Speed cameras are a form of enforcement - you exceed the speed limit, you get a ticket. Quite literally the definition of enforcement.
It's so crazy to me that the concept of speed cameras is something that is still discussed in the US. Here in Europe we've been through this discussion half a century ago, and the consensus is super simple:
- Speed cameras are useful to secure hotspots (e.g. in front of schools)
- Speed cameras are usefuk to get people to change their speed quicker after a speed limit change (e.g. when switching from fast rural to slower urban zones, placing a speed camera at the speed change means that people instantly slow down instead of coasting with high speed through the slower zone)
- Section control cameras (also called average speed cameras) are useful to secure longer stretches, but need to be placed at every entry/exit of such a longer stretch. Perfect for higher level roads, not so great for urban areas.
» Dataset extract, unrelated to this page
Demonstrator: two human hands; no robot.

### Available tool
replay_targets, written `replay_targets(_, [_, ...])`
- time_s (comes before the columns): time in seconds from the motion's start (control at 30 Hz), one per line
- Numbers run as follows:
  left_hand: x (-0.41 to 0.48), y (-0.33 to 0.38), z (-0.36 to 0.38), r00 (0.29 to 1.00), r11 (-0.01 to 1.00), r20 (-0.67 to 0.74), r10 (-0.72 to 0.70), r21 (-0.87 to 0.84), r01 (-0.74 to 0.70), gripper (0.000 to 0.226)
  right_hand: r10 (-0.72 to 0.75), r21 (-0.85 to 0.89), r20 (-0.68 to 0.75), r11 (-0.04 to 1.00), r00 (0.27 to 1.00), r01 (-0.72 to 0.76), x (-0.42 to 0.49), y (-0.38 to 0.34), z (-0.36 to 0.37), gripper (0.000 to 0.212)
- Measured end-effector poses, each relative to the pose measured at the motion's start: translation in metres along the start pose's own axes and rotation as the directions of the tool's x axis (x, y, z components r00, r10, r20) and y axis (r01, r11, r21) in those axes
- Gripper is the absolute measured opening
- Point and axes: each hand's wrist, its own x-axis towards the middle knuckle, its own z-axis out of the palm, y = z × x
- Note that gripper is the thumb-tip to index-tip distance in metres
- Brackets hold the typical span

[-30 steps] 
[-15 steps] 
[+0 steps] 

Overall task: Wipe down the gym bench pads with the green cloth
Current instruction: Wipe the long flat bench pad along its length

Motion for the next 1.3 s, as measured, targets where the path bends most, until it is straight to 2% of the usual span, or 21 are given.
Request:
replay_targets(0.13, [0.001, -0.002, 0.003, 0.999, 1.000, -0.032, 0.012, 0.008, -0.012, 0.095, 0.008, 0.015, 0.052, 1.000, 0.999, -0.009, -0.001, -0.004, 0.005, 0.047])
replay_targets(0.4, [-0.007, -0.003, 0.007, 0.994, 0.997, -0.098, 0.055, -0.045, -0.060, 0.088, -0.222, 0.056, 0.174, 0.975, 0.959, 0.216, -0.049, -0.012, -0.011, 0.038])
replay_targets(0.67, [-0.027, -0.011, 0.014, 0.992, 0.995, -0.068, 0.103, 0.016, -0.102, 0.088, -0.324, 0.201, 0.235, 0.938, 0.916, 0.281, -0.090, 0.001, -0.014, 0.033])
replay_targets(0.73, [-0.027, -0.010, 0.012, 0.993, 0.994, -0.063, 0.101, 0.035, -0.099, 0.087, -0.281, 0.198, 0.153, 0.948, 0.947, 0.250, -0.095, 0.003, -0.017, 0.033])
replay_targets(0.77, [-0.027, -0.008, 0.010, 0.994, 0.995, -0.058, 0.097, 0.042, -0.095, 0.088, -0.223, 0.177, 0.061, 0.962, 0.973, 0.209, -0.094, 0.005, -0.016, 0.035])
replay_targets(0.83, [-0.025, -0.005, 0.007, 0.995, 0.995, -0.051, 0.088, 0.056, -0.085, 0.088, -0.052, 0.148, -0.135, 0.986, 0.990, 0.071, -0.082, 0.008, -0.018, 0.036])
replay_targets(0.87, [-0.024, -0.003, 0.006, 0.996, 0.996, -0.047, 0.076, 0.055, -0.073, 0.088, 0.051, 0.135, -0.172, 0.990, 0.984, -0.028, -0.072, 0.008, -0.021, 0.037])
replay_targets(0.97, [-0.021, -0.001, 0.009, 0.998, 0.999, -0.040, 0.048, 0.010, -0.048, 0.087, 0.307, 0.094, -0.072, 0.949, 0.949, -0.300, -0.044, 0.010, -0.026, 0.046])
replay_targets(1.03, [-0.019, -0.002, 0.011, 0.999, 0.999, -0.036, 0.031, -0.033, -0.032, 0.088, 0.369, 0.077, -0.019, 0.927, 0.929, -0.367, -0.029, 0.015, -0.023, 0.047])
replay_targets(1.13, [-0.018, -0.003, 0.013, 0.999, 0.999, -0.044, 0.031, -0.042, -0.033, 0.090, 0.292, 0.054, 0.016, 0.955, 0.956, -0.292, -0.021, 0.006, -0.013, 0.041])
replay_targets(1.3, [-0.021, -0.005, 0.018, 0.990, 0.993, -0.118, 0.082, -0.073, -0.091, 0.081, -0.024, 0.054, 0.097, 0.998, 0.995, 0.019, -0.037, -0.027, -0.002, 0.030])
In section control zones, everyone (and I mean everyone) perfectly follows the speed limit, often even driving a little bit under it.
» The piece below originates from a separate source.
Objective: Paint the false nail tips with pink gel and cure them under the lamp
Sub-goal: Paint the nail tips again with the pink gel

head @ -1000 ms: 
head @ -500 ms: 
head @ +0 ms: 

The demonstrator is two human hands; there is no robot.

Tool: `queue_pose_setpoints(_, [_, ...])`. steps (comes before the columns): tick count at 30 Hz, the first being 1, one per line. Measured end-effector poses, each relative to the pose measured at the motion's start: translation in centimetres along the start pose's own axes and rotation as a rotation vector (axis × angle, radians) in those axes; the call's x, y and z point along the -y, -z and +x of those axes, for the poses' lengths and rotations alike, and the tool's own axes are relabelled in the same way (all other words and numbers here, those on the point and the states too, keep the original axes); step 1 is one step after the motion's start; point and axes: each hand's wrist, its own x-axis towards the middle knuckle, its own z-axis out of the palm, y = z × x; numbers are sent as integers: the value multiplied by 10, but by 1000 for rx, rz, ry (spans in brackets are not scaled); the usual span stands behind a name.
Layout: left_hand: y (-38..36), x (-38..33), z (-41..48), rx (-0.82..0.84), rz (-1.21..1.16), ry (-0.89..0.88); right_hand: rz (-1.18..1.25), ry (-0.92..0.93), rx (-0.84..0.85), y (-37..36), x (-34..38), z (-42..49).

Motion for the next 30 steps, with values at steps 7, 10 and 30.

- Architectural changes (speed bumps, planters on the road, ...) are helpful, but only in places where you ideally want to have close to no traffic at all (e.g. residential streets), because architectural changes kill traffic throughput.
- Any speed camera solution is much cheaper and quicker to implement than architectural changes, and they are also cheap and easy to move, so they can be implemented as quick-fix solutions until a more permanent architectutal solution is put in place.
- Mobile speed cameras mainly exist to create revenue. There are never nearly enough of them to actually be habit-forming and since they aren't in a predictable position, they also don't help with securing hotspots.
Any discussion apart from that either comes from a place of massive ignorance ("We are surely the only place to ever try speed reduction measures") or from bad faith ("I don't want to pay fines for speeding so I argue that only expensive and slow to implement architectural changes are acceptable solutions, because they won't be implemented anyway.")
How about we install bumps and roundabouts instead at every place where a car is supposed to slow down/stop?
And while we're at it, also have the same restrictions on how fast a car can go, as on e-bikes?
You can't really use a speed bump on higher speed roads, where speed cameras can be a good choice to enforce speed limits.
Strategic use on roads with a desired speed around 70 km/h around areas with collision risk is a good use-case for speed cameras. This is how they are often deployed in Sweden - you put up a sign warning drivers that a speed is imminent, and compliance with the speed limit becomes essentially universal. A drop in crash risk follows.
Using speed bumps and roundabouts is also obviously good, but they serve different use-cases.
Architectural solutions only work in places where you ideally don't want to have any significant amount of traffic in general, because they kill traffic throughput.
If you have an area with high traffic, ideally you want people to drive super consistent 30 or 50km/h.
Speed cameras or section control help with smooth, consistent speed.
Speed bumps and roundabouts cause people to slow down suddenly which kills throughput.
That's fine in a residential area where you want to get people to instead drive on higher level roads, but it's really counter-productive on said higher-level roads.